°. Con el propósito de hacer efectiva la articulación entre docencia e investigación y de cuadyuvar al desarrollo educativo nacional, regional, institucional y de las comunidades educativas, todas las universidades e instituciones universitarias con programas de pregrado y/o postgrado en Educación deberán disponer de una infraestructura adecuada para el desarrollo de la investigación educativa y pedagógica y poner en marcha, por lo menos, una línea de investigación por cada uno de los programas académicos que ofrezcan. Tal infraestructura debe cumplir las condiciones mínimas siguientes
Tener una parte de su planta de personal dedicada preferencialmente a la investigación. Los investigadores no podrán ocupar, simultáneamente, cargos administrativos o de dirección distintos al ejercicio de la dirección de líneas y proyectos de investigación;
Poseer condiciones y recursos idóneos para el ejercicio de la investigación, entre otros: espacio disponible para el trabajo de los investigadores, los equipos de computación, los medios bibliográficos, tecnológicos e informáticos indispensables y los elementos administrativos y financieros de apoyo requeridos;
Tener, por lo menos, un medio de difusión y publicación periódica de los avances y resultados de las investigaciones y de los textos de enseñanza que puedan generarse, acorde con los criterios internacionales en esta materia. La universidad o institución universitaria que ofrece el programa debe garantizar la infraestructura investigativa; la orientación pedagógica estará liderada por la facultad o la unidad académica dedicada a la educación.
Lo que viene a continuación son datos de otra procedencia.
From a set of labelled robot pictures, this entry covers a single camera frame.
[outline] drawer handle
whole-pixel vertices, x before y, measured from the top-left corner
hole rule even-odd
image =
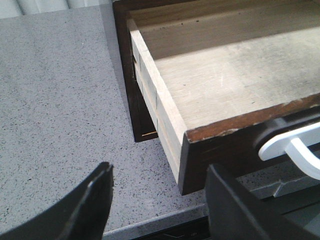
[[[305,174],[320,180],[320,159],[307,146],[320,142],[320,122],[274,136],[259,150],[263,160],[287,154]]]

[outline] black plastic object
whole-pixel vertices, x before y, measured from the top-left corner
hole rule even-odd
[[[72,192],[0,240],[100,240],[113,197],[113,166],[100,165]]]
[[[320,239],[258,200],[222,166],[209,166],[205,195],[214,240]]]
[[[208,218],[202,217],[134,240],[209,240]]]

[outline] drawer
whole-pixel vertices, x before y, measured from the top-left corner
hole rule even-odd
[[[315,1],[117,4],[127,31],[118,26],[118,37],[129,38],[134,81],[182,194],[204,187],[211,163],[237,177],[285,160],[262,162],[257,152],[268,138],[319,121]]]

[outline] quartz countertop
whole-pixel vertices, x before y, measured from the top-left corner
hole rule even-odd
[[[0,25],[0,233],[56,203],[100,162],[114,165],[108,239],[206,216],[203,190],[180,195],[159,139],[134,142],[111,4]],[[304,178],[283,163],[239,180],[272,188],[280,173]]]

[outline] chipped wood edge
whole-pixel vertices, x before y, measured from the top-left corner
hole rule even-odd
[[[186,131],[186,135],[190,143],[196,143],[230,135],[240,129],[318,106],[320,106],[320,93],[190,129]]]

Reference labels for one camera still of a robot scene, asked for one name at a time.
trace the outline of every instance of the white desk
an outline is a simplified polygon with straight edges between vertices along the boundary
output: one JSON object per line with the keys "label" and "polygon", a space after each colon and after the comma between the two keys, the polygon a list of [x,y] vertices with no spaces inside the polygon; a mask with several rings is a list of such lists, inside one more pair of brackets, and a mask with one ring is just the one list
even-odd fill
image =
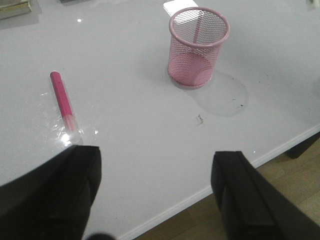
{"label": "white desk", "polygon": [[129,240],[209,195],[215,151],[257,167],[320,131],[319,8],[198,0],[231,31],[212,81],[185,90],[168,78],[163,2],[33,0],[0,21],[0,184],[63,150],[59,71],[84,143],[102,153],[86,235]]}

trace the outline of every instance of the desk leg
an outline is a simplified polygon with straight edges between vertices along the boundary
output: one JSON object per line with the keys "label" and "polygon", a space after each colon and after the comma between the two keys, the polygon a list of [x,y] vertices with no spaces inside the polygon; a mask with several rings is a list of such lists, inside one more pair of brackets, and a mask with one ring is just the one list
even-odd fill
{"label": "desk leg", "polygon": [[294,146],[286,152],[287,156],[291,159],[297,159],[303,154],[312,144],[314,144],[320,138],[320,132],[309,137],[298,145]]}

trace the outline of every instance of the pink marker
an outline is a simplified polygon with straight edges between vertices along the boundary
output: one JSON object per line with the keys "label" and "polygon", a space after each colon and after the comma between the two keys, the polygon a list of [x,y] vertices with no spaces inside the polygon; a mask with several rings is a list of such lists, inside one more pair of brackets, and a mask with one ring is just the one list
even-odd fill
{"label": "pink marker", "polygon": [[70,141],[73,144],[82,144],[83,141],[78,129],[75,116],[72,113],[60,73],[58,73],[57,71],[53,71],[50,73],[50,78],[52,81],[56,100],[58,101],[66,133],[69,135]]}

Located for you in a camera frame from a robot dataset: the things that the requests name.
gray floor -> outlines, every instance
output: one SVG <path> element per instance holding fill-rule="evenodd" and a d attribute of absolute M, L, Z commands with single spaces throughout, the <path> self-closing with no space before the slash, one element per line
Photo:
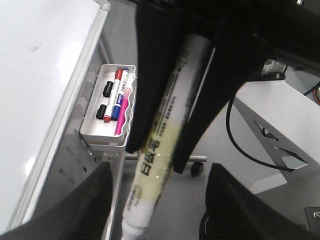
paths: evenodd
<path fill-rule="evenodd" d="M 137 65 L 137 43 L 135 34 L 135 6 L 124 0 L 110 0 L 111 14 L 105 26 L 104 37 L 112 50 L 116 64 Z M 299 73 L 303 82 L 288 79 L 288 83 L 301 92 L 311 88 L 318 78 Z M 226 108 L 210 125 L 201 138 L 193 155 L 207 156 L 204 172 L 191 178 L 189 163 L 183 174 L 173 173 L 168 182 L 149 228 L 140 240 L 196 240 L 199 236 L 200 220 L 205 212 L 205 191 L 212 163 L 222 163 L 241 183 L 250 188 L 256 181 L 274 176 L 279 171 L 253 163 L 242 156 L 231 144 L 225 127 Z M 258 143 L 238 111 L 233 108 L 231 130 L 238 144 L 249 154 L 271 163 L 269 156 Z M 124 166 L 122 185 L 113 228 L 112 240 L 121 238 L 122 210 L 131 187 L 135 162 Z"/>

pink marker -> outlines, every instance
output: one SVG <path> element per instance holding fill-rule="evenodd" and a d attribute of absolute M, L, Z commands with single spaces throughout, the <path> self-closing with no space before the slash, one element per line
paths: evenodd
<path fill-rule="evenodd" d="M 120 112 L 119 112 L 119 118 L 116 123 L 115 131 L 114 131 L 114 135 L 116 135 L 116 136 L 121 135 L 122 126 L 125 124 L 125 121 L 126 121 L 125 111 L 126 111 L 127 107 L 129 106 L 128 97 L 129 97 L 130 92 L 131 92 L 131 88 L 126 87 L 124 90 L 124 93 L 123 93 L 123 99 L 122 99 L 122 104 L 121 104 L 121 108 L 120 108 Z"/>

black marker cap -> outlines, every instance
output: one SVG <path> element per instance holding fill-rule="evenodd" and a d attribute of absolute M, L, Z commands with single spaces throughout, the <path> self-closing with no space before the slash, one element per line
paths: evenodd
<path fill-rule="evenodd" d="M 99 110 L 96 112 L 95 117 L 101 120 L 104 119 L 106 109 L 107 109 L 107 106 L 104 104 L 101 104 Z"/>
<path fill-rule="evenodd" d="M 108 81 L 104 87 L 104 90 L 103 90 L 103 96 L 105 96 L 106 98 L 109 98 L 110 97 L 110 93 L 111 93 L 111 90 L 112 90 L 112 86 L 113 86 L 113 82 L 112 81 Z"/>

blue marker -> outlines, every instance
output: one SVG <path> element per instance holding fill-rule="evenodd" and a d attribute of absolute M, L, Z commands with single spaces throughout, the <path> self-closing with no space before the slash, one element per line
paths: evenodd
<path fill-rule="evenodd" d="M 127 68 L 124 68 L 122 71 L 120 85 L 119 85 L 119 89 L 117 92 L 116 102 L 113 106 L 113 111 L 112 111 L 112 115 L 111 115 L 111 119 L 114 121 L 118 120 L 118 118 L 119 118 L 120 107 L 122 104 L 122 99 L 124 98 L 124 91 L 125 91 L 125 87 L 127 85 L 128 78 L 129 78 L 129 70 Z"/>

caster wheel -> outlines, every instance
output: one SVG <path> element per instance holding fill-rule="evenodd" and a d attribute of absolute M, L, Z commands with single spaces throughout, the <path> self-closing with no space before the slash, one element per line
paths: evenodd
<path fill-rule="evenodd" d="M 194 162 L 191 167 L 191 177 L 197 178 L 204 171 L 204 164 L 202 162 Z"/>
Los programas de maestría y doctorado en Educación deben, además, ajustarse a las exigencias de producción investigativa estipuladas en las normas vigentes para la educación avanzada.
En las localidades donde existan dos o más instituciones universitarias o universidades con programas de pregrado y/o postgrado en Educación, éstas pueden asociarse para crear y desarrollar la infraestructura investigativa correspondiente. También podrán asociarse, para la investigación, con entidades no universitarias de altos estudios científicos, tecnológicos, sociales y/o culturales, se encuentren o no en la misma localidad o región. Con base en los requerimientos establecidos en el presente decreto, las instituciones o entidades asociadas para tal efecto, establecerán los parámetros de orientación, organización y funcionamiento de la investigación educativa, lo mismo que los mecanismos de relación con las secretarías de educación y con las comisiones regionales de Ciencia y Tecnología.